Today, Alan is still writing, illustrating, and publishing – In fact, his writing is “realy taking off” as he puts it, and you can find links to it all, books – art – blog at www.ifdpublishing.com Alan’s 8th novel, “Say Anything but Your Prayers” comes out from Lazy Fascist Press in August, 2014. It’s the second in his Jack the Ripper victim series, about the lives of the canonical Ripper victims. He is really “into” historical fiction about dreadful events in history, he says . . . his last novel “The Door that Faced West” came out early 2014, and was about very early American serial or “spree” killers of the Tennessee and Kentucky frontier. He is also beginning to illustrate his books…something he didn’t want to do, at first. But “now it’s time to start”
Something else that’s new…are what he calls his controlled accident abstracts.
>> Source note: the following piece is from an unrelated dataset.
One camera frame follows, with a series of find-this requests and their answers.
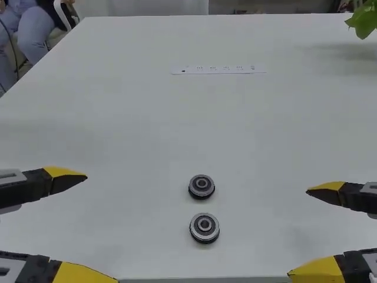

These large, original paintings are in acrylic on hardboard, each 2 ft. x 4 ft. . . . worked in both horizontal and vertical formal . . . and each is “one of a kind.” These paintings are a new and exciting departure for Alan, totally unlike his illustrative work, and just like his early gothic paintings, they encourage viewers to seek out and find the images hidden within . . .ask him about them and you will hear a wonderful story!